The Additional Protocol is central to this effort and must be in force universally if its purpose is to be achieved.

For our part, the United States hopes to deposit its instrument of ratification by the end of the year, and I urge others who have yet to do so to join us.

Mr. President, the opportunity has presented itself to us. We are poised on the edge of a promising new future where the peaceful, clean use of commercial nuclear energy will power the world's developed and developing economies, raising living standards and further reducing and strictly controlling nuclear materials sought by proliferators and terrorists.

Still, we must continue to pay attention to nuclear power's military aspects.  Thanks to President Bush's leadership, the United States has achieved historic reductions in our strategic nuclear forces.

Four years ago the President directed the reduction of the total U.S. nuclear stockpile by 50 percent in addition to the warhead reductions agreed to in the 2002 Moscow Treaty.

Well, I am pleased to tell you we've accomplished that objective five years sooner than planned, and we will have a further 15 percent reduction by 2012.  As a result the United States' nuclear stockpile is, today, roughly the size it was when President Eisenhower was in office.

There are positive developments all around us.

Today, more safeguards agreements are in force and more nuclear material and borders are secure against illicit trafficking than ever before.  And the international consensus against proliferation and terrorism has never been stronger.

There are some who believe that the fabric of the nonproliferation regime is coming apart. 

We disagree.

Through our actions and shared efforts, solid progress has been made to reduce dangers and Non-Proliferation Treaty system is stronger as a result.

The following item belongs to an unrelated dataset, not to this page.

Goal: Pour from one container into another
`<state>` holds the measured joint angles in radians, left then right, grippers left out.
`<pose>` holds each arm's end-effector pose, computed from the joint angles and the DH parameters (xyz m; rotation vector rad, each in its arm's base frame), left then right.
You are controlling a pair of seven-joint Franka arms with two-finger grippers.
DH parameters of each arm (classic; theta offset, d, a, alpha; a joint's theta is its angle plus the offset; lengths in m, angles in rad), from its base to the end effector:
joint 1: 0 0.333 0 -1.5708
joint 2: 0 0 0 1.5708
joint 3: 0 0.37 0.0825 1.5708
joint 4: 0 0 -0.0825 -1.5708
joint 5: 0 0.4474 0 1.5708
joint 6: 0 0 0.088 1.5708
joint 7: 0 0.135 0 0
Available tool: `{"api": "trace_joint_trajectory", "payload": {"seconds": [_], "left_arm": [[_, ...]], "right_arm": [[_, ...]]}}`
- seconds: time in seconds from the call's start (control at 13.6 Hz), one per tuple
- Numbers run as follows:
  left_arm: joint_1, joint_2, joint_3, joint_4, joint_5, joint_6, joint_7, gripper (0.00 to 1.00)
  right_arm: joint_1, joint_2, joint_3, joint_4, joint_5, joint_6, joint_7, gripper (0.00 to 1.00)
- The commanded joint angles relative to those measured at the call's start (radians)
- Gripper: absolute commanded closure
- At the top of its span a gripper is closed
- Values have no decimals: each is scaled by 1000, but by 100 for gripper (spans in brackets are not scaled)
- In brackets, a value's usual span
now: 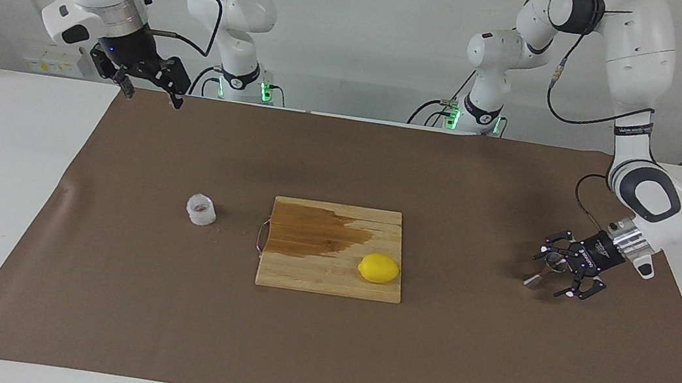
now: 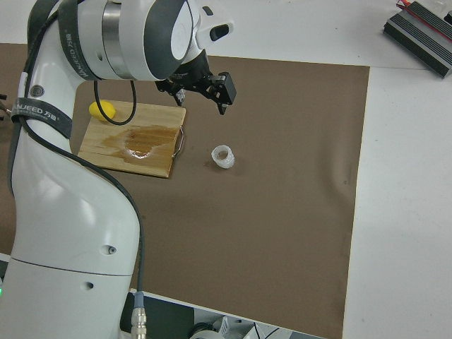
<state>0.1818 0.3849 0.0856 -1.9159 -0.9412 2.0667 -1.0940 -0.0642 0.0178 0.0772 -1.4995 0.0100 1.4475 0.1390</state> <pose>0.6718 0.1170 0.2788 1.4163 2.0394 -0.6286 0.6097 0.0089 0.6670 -3.1275 0.1959 0.1104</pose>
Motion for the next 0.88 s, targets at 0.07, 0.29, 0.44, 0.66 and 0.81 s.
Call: {"api": "trace_joint_trajectory", "payload": {"seconds": [0.07,0.29,0.44,0.66,0.81], "left_arm": [[-8,-47,3,-60,-34,18,-4,0],[-13,-57,3,-78,-48,24,-1,0],[-13,-60,3,-89,-65,29,0,0],[-12,-64,3,-107,-109,47,11,0],[-10,-70,3,-121,-131,50,32,0]], "right_arm": [[-12,-6,4,-5,18,-9,-24,0],[-5,-9,6,-5,18,-29,-27,0],[-14,-9,6,-7,19,-30,-71,0],[-16,-15,6,-27,50,-22,-258,0],[-45,-18,6,-44,54,19,-471,0]]}}
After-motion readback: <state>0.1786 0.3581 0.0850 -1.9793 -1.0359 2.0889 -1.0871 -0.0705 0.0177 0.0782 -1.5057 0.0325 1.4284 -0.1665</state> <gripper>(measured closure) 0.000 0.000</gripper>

By any objective measure, we are safer from nuclear terrorism than we were ten years ago.  Nuclear weapons material security work in Russia under the Bratislava initiative is nearly complete.

We've purchased over 300 metric tons of Russian weapons grade highly enriched uranium for down-blending.   We have converted 51 reactors in 31 countries to low enriched uranium, enabling us to secure two tons of weapons-usable material.  And we're working to dispose of 34 metric tons each of U.S. and Russian weapons grade plutonium.

From the establishment of GNEP to Libya's decision to end its nuclear development program, from the U.S.-Russian Bratislava Initiative that has secured hundreds of tons of nuclear materials and weapons in the former Soviet Union, to the U.S.-India Civil Nuclear Cooperation Agreement, we are moving toward the future envisioned when this organization was founded half a century ago.

But there is still much work to do.

If we continue to act with decisiveness today, when the world has its best opportunity ever to restructure the international fuel cycle in ways that fortify nonproliferation, we can prevent the emergence of new, nuclear weapons states and realize the economic and environmental benefits of nuclear energy on a truly global scale.

This is a bold agenda, developed out of necessity.  We can and must bring the nuclear renaissance we all know is in motion to a global level that will bring with it a new era of worldwide prosperity.

Ladies and gentlemen of the IAEA, I thank you.